We aimed to design a deep learning model for extracting ADEs and related information such as medications and indications. Since extraction of ADE-related information includes two steps-named entity recognition and relation extraction-our second objective was to improve the deep learning model using multi-task learning between the two steps.
We employed the dataset from the Medication, Indication and Adverse Drug Events (MADE) 1.0 challenge to train and test our models. This dataset consists of 1089 EHR notes of cancer patients and includes 9 entity types such as Medication, Indication, and ADE and 7 types of relations between these entities. To extract information from the dataset, we proposed a deep-learning model that uses a bidirectional long short-term memory (BiLSTM) conditional random field network to recognize entities and a BiLSTM-Attention network to extract relations. To further improve the deep-learning model, we employed three typical MTL methods, namely, hard parameter sharing, parameter regularization, and task relation learning, to build three MTL models, called HardMTL, RegMTL, and LearnMTL, respectively.
Since extraction of ADE-related information is a two-step task, the result of the second step (ie, relation extraction) was used to compare all models. We used microaveraged precision, recall, and F1 as evaluation metrics. Our deep learning model achieved state-of-the-art results (F1=65.9%), which is significantly higher than that (F1=61.7%) of the best system in the MADE1.0 challenge.

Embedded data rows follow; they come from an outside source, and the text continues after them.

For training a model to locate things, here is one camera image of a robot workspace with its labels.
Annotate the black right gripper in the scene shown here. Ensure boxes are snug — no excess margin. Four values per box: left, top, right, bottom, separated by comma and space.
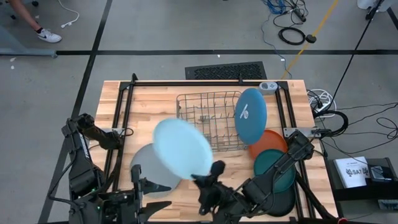
191, 160, 246, 216

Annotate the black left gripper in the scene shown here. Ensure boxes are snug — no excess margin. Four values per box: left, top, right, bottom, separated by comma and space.
104, 164, 172, 224

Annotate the grey plate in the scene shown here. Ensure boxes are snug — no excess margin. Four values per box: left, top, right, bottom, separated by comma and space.
129, 142, 183, 198

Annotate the light blue plate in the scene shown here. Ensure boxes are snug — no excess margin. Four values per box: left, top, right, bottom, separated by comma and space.
152, 117, 215, 180

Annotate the teal plate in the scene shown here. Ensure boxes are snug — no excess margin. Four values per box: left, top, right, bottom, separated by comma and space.
253, 148, 296, 194

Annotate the orange plate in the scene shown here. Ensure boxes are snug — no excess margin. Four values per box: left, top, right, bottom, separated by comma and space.
248, 129, 289, 160

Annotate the black plate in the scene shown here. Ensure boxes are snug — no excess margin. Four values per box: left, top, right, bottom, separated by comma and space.
264, 183, 297, 218

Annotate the dark blue plate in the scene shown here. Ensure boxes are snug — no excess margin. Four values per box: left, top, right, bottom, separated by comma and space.
234, 88, 267, 146

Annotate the white grey control box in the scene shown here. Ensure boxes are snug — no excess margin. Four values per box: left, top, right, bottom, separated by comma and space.
259, 81, 279, 96

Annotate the black floor vent grate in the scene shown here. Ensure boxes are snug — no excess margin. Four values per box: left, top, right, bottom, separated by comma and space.
185, 61, 267, 80

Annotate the white power strip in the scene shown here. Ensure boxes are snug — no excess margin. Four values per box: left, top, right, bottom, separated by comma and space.
312, 101, 335, 116

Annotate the white printed booklet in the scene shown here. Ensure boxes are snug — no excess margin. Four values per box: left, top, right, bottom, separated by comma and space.
334, 156, 371, 189

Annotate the black equipment case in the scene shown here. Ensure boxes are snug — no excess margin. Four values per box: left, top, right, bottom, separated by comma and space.
325, 157, 398, 215

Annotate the grey handheld device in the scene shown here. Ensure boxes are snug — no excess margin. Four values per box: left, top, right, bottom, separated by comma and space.
368, 166, 393, 183

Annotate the white sneaker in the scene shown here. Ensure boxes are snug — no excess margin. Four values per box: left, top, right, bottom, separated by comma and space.
36, 28, 63, 44

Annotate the grey metal platform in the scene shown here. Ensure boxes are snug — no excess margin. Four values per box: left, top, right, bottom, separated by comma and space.
0, 24, 58, 59

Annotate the person's leg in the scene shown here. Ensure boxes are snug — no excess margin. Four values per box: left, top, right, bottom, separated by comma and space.
7, 0, 43, 32

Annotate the white round base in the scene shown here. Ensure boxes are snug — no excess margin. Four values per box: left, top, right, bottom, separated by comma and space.
356, 0, 398, 13

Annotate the grey wire dish rack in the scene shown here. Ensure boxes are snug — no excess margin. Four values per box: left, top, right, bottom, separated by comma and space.
175, 90, 249, 152

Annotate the black aluminium table frame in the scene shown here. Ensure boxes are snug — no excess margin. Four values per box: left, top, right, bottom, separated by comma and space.
104, 73, 315, 224

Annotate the thick black cable loop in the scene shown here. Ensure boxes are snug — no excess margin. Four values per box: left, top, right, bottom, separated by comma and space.
313, 109, 349, 138

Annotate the black cable coil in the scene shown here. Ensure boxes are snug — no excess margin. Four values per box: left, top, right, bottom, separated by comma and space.
278, 27, 307, 46

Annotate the blue cable bundle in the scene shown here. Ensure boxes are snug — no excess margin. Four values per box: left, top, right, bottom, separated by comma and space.
262, 0, 287, 15

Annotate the long black floor cable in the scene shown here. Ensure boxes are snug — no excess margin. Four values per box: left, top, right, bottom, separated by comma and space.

HardMTL further improved the F1 by 0.8%, boosting the F1 to 66.7%, whereas RegMTL and LearnMTL failed to boost the performance.
Deep learning models can significantly improve the performance of ADE-related information extraction. MTL may be effective for named entity recognition and relation extraction, but it depends on the methods, data, and other factors. Our results can facilitate research on ADE detection, NLP, and machine learning.

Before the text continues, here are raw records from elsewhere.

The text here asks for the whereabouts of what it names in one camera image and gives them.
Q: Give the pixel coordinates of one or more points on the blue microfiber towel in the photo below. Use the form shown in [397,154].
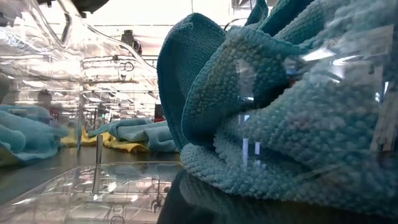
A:
[28,137]
[146,132]
[280,140]

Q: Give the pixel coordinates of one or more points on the yellow microfiber towel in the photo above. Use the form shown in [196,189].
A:
[124,145]
[6,158]

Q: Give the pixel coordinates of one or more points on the clear plastic bin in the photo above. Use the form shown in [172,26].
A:
[93,186]

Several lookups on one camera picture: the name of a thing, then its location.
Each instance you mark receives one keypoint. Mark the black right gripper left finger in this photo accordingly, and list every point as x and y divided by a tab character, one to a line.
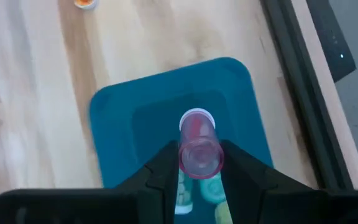
104	205

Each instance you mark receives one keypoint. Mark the black metal table frame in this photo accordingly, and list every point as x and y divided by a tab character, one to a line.
306	93

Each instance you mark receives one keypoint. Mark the blue plastic basket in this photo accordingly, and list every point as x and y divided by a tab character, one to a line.
154	124

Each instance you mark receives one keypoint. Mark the teal pill bottle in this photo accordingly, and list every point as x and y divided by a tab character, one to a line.
212	191
183	196

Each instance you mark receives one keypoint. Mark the pink pill bottle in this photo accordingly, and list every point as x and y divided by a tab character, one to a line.
200	149

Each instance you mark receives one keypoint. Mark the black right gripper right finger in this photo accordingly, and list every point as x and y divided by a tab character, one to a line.
291	205

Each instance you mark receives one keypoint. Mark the flat black electronic device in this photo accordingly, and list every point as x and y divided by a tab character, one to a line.
331	37

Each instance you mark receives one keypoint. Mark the orange pill bottle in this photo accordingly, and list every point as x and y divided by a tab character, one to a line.
85	3

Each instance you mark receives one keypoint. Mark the yellow pill bottle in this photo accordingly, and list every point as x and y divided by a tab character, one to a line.
224	214

药物警戒和药品安全监测对于监测药物不良事件(ADEs)至关重要,但诸如美国食品药品监督管理局不良事件报告系统等主要的ADE报告系统面临着漏报等挑战。因此,作为补充监测手段,通过自然语言处理(NLP)从电子健康记录(EHR)笔记中提取ADEs数据。随着NLP的发展,该领域引入了许多最新的机器学习技术,如深度学习和多任务学习(MTL)。然而,只有少数研究专注于运用此类技术来提取ADEs。
我们旨在设计一种深度学习模型,用于提取ADEs以及相关信息,如药物和适应症。由于提取ADE相关信息包括两个步骤——命名实体识别和关系提取,我们的第二个目标是通过在这两个步骤之间进行多任务学习来改进深度学习模型。

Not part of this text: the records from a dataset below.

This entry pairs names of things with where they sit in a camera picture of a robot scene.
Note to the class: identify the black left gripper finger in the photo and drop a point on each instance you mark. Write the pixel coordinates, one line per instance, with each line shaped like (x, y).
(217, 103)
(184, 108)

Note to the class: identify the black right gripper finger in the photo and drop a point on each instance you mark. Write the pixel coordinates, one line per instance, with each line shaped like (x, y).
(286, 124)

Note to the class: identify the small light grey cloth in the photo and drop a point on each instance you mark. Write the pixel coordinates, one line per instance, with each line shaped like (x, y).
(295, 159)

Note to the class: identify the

我们使用来自药物、适应症和药物不良事件(MADE)1.0挑战赛的数据集来训练和测试我们的模型。该数据集由1089份癌症患者的EHR笔记组成,包括9种实体类型,如药物、适应症和ADE,以及这些实体之间的7种关系类型。为了从数据集中提取信息,我们提出了一种深度学习模型,该模型使用双向长短期记忆(BiLSTM)条件随机场网络来识别实体,并使用BiLSTM注意力网络来提取关系。为了进一步改进深度学习模型,我们采用了三种典型的MTL方法,即硬参数共享、参数正则化和任务关系学习,分别构建了三个MTL模型,称为HardMTL、RegMTL和LearnMTL。
由于提取ADE相关信息是一项两步任务,第二步(即关系提取)的结果用于比较所有模型。我们使用微平均精度、召回率和F1作为评估指标。我们的深度学习模型取得了领先的结果(F1 = 65.9%),显著高于MADE1.0挑战赛中最佳系统的结果(F1 = 61.7%)。HardMTL进一步将F1提高了0.8%,使F1提升至66.7%,而RegMTL和LearnMTL未能提高性能。
深度学习模型可以显著提高ADE相关信息提取的性能。MTL对于命名实体识别和关系提取可能是有效的,但这取决于方法、数据和其他因素。我们的结果有助于ADE检测、NLP和机器学习的研究。